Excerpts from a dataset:
┌────────

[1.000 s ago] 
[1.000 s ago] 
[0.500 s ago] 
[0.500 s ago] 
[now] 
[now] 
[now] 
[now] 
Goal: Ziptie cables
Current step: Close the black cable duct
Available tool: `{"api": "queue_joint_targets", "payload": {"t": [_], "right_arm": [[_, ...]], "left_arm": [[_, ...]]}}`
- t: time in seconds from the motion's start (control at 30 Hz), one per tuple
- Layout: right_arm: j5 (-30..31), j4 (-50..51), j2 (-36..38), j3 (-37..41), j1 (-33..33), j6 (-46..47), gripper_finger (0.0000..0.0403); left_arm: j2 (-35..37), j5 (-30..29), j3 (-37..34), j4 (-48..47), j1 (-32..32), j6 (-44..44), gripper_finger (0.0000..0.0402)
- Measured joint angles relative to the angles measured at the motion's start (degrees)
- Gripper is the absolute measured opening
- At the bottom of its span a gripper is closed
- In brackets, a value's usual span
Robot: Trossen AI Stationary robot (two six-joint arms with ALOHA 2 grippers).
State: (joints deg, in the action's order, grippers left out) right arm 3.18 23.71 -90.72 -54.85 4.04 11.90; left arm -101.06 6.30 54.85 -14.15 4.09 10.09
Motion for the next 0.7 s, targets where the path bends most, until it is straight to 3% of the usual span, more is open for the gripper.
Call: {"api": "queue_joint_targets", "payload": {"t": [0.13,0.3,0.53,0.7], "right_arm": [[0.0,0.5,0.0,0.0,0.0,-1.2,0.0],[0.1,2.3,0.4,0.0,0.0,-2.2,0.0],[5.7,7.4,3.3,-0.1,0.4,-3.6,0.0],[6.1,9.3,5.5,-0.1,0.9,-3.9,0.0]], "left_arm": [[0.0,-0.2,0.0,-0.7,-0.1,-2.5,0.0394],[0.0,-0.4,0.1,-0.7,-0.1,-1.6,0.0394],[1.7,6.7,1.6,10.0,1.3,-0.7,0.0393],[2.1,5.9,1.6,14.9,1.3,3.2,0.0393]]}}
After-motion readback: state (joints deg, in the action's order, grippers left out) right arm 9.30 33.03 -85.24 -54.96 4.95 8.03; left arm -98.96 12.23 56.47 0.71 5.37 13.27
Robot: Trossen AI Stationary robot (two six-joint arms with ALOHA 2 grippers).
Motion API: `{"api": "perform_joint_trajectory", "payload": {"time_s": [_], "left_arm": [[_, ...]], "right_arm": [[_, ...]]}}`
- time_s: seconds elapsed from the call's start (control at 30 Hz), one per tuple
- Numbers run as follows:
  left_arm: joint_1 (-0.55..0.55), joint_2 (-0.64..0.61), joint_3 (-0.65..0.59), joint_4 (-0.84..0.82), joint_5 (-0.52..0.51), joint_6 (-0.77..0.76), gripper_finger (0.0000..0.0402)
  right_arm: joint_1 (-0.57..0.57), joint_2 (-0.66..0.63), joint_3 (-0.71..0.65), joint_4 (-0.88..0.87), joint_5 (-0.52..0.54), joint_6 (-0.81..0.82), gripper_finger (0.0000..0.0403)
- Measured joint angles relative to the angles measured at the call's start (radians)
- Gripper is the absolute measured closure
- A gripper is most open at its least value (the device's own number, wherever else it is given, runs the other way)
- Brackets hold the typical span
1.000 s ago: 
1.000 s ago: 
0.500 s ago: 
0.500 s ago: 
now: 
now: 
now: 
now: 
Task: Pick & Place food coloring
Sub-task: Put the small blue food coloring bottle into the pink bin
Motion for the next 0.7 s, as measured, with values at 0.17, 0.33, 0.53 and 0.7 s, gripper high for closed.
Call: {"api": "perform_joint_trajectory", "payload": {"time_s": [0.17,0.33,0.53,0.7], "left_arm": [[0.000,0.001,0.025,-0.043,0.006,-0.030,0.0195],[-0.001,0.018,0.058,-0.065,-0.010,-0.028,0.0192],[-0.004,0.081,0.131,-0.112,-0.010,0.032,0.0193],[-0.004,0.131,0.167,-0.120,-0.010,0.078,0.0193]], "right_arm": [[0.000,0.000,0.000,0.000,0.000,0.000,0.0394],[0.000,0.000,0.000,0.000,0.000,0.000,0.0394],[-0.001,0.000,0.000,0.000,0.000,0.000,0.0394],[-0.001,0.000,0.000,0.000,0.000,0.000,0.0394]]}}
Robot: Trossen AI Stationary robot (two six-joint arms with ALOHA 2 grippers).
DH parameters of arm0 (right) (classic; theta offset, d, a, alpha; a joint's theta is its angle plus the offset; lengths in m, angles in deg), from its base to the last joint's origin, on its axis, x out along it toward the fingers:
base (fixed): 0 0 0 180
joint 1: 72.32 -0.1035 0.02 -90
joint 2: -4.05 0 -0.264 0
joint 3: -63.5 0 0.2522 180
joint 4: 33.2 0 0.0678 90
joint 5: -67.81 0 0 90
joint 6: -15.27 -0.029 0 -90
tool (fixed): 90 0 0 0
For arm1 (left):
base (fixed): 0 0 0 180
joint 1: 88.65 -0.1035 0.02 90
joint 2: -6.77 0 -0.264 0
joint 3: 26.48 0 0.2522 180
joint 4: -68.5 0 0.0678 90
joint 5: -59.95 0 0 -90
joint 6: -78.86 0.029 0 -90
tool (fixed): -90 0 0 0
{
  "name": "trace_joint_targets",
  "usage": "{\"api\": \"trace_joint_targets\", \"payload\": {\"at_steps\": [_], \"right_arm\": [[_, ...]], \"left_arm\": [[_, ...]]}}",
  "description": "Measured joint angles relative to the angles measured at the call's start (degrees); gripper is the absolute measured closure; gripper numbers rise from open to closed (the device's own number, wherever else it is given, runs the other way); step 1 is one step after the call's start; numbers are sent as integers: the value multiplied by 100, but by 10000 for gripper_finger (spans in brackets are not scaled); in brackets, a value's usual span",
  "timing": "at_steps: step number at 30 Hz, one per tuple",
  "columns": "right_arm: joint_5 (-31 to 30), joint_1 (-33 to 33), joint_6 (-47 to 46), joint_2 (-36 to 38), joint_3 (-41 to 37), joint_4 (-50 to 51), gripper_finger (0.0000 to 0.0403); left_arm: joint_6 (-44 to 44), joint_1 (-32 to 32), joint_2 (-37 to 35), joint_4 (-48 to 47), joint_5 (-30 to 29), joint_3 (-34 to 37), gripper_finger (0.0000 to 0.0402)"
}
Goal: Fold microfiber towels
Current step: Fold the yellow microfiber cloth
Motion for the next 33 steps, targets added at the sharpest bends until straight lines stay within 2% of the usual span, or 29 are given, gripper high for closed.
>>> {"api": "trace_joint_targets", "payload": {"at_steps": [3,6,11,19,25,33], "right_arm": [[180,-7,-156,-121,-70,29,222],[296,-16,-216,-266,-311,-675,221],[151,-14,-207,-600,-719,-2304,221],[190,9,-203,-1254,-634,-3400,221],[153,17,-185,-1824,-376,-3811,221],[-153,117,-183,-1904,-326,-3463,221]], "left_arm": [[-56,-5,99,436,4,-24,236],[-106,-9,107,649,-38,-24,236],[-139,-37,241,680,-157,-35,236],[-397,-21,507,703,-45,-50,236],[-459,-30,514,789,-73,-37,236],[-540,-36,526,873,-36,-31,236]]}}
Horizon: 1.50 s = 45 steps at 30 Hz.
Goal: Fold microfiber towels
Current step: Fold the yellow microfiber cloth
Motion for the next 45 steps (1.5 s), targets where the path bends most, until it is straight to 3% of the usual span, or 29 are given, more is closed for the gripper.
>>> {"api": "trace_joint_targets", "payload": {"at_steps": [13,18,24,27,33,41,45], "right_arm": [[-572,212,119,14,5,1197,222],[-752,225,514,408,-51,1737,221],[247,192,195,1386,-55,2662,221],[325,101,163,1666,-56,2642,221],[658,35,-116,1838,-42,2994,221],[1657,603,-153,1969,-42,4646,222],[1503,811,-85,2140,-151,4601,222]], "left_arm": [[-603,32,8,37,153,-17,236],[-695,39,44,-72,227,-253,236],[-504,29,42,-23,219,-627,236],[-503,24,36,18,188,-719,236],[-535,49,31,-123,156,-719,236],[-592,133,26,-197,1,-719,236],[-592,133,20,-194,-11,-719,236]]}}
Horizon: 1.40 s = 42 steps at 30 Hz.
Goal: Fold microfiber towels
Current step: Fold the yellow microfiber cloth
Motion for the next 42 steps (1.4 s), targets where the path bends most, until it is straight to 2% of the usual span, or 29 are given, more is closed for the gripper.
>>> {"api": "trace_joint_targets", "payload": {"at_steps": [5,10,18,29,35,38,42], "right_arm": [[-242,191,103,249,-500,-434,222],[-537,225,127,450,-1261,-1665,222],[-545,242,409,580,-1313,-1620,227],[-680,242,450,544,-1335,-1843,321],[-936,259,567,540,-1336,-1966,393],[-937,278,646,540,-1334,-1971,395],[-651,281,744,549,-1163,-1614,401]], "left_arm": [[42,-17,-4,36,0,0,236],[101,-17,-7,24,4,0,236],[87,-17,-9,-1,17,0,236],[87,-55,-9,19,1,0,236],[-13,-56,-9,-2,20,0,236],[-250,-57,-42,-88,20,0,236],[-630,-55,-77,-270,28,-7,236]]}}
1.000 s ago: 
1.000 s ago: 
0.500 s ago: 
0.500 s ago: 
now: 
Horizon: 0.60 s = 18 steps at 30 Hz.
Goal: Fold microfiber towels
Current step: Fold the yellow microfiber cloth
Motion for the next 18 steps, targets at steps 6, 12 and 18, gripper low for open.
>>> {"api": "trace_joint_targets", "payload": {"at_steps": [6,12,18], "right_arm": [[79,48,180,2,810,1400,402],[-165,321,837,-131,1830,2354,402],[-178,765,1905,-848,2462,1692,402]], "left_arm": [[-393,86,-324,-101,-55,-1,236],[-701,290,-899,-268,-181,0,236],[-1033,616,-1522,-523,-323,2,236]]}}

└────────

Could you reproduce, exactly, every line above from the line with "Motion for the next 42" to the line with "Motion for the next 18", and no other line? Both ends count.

Motion for the next 42 steps (1.4 s), targets where the path bends most, until it is straight to 2% of the usual span, or 29 are given, more is closed for the gripper.
>>> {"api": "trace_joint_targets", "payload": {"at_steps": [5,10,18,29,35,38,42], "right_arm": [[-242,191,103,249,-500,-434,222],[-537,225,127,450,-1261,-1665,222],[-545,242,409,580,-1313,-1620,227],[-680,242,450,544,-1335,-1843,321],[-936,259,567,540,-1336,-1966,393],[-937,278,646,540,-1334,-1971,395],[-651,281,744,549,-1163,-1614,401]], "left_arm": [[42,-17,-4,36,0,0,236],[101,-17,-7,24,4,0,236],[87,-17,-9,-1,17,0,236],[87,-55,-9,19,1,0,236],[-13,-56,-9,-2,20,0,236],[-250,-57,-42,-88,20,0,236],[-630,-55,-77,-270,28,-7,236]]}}
1.000 s ago: 
1.000 s ago: 
0.500 s ago: 
0.500 s ago: 
now: 
Horizon: 0.60 s = 18 steps at 30 Hz.
Goal: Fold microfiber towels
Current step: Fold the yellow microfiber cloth
Motion for the next 18 steps, targets at steps 6, 12 and 18, gripper low for open.

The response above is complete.